The researchers publishing these findings aren’t Luddites or AI skeptics (mostly). They’re neuroscientists and linguists who’ve spent decades studying how actual intelligence works, and they’re watching Silicon Valley reinvent the philosophical zombie – a thing that acts intelligent without having any internal experience or understanding.
So Where Does That Leave Us?
Look, I’m not saying LLMs are useless. They’re genuinely transformative for certain tasks. Need to summarize a document? Generate marketing copy variations? Draft a boilerplate email? This technology is legitimately incredible for that stuff.
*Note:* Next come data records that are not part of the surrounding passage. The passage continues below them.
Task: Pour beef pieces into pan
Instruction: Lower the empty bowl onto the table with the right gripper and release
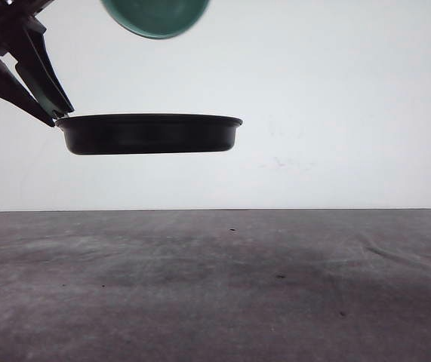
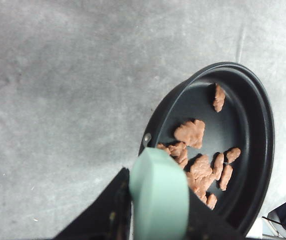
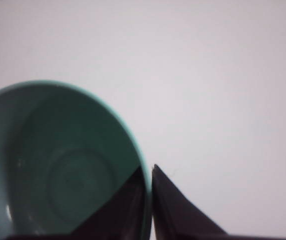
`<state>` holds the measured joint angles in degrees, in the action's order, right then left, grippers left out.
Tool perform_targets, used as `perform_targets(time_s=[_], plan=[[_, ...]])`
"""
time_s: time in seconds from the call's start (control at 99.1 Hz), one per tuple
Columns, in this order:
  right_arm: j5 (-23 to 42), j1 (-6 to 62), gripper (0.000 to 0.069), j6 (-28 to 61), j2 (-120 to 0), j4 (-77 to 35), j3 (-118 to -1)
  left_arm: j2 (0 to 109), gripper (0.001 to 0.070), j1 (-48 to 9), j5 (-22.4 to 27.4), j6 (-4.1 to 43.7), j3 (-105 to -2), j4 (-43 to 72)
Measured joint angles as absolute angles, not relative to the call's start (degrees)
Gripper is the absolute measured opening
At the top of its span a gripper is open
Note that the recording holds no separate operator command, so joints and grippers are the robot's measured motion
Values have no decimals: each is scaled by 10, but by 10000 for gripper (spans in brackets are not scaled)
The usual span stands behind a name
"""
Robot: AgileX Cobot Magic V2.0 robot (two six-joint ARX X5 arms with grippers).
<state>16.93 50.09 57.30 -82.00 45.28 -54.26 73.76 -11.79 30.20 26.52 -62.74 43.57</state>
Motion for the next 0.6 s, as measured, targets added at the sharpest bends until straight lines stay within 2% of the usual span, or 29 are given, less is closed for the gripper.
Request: perform_targets(time_s=[0.111,0.293,0.424,0.514,0.595], plan=[[243,490,17,422,-807,388,-543,738,55,-118,302,265,-627,431],[210,470,17,149,-720,258,-542,738,55,-118,302,252,-627,431],[205,441,17,59,-655,164,-544,738,55,-118,302,244,-627,431],[188,386,17,3,-623,41,-544,738,55,-118,302,237,-627,430],[146,326,17,-56,-616,-86,-544,738,55,-120,296,235,-627,418]])
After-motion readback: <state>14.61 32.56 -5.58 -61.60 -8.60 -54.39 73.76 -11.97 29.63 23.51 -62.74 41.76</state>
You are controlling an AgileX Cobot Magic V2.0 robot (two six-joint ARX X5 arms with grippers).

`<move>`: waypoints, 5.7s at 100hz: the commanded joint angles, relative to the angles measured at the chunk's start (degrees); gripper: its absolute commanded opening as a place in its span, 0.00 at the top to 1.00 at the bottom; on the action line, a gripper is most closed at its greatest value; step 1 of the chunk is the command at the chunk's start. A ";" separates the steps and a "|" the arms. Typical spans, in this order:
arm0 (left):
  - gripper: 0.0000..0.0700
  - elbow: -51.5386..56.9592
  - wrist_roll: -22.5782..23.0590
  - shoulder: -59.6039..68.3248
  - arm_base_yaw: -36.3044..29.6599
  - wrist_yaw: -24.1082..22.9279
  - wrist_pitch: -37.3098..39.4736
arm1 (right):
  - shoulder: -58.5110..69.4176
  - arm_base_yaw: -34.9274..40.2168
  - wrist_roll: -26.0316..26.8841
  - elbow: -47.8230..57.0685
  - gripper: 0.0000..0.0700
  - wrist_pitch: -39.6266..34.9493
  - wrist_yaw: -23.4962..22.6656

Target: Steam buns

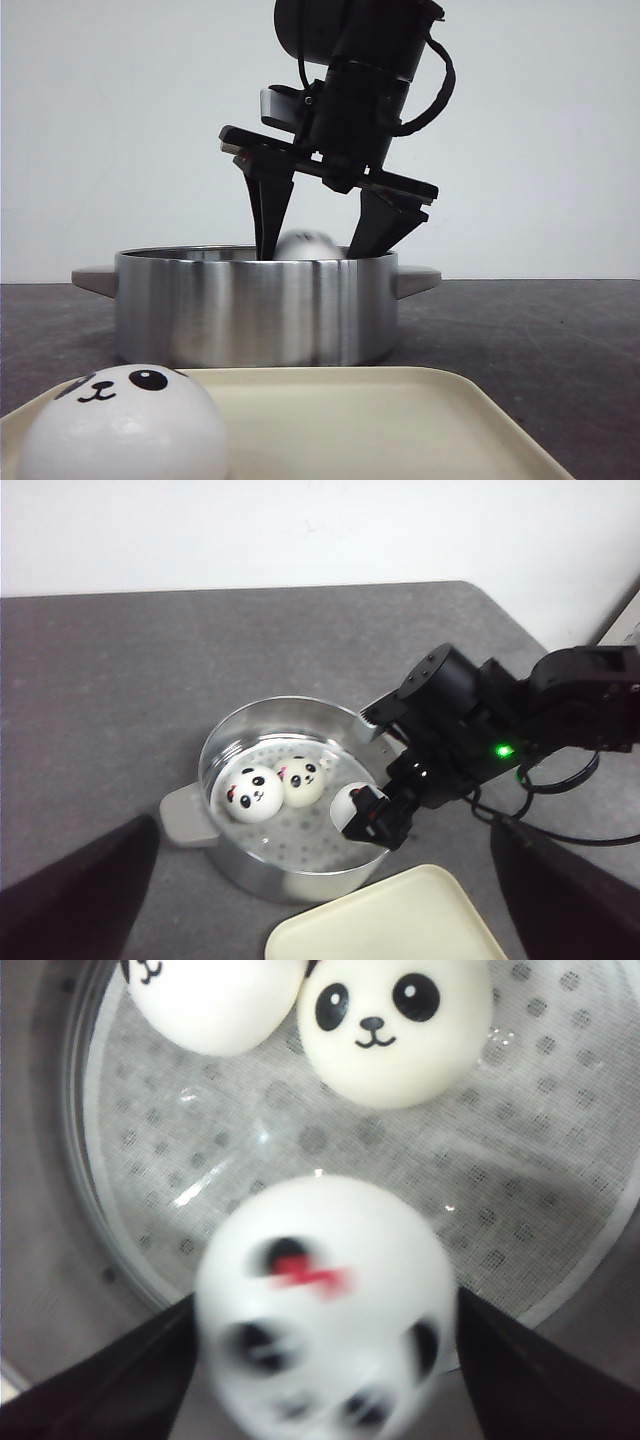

It’s autocomplete on steroids, and autocomplete has always been useful.
But we’ve convinced ourselves we’re building something we’re not. The path from “really good at predicting text” to “actually intelligent” isn’t just long – it might not exist at all. At minimum, there’s zero evidence the current approach gets us there, no matter how many parameters we add or how much compute we throw at it.
The Real Innovation Might Be Elsewhere
What’s actually interesting – and what gets drowned out in all the hype – is research on hybrid systems. Models that combine language capabilities with genuine world modeling, with embodied learning, with something resembling actual reasoning architecture. That’s probably harder and less sexy and definitely won’t make you a billionaire by next quarter. But it might actually lead somewhere.
The trillion-dollar question (literally) is whether the market figures this out before or after the current bubble pops. History suggests after. We’re really good at throwing money at things that seem magical until we figure out they’re just extremely complicated tricks.
In the meantime, maybe we should listen to the people who study intelligence for a living when they tell us that language alone isn’t it. Just a thought.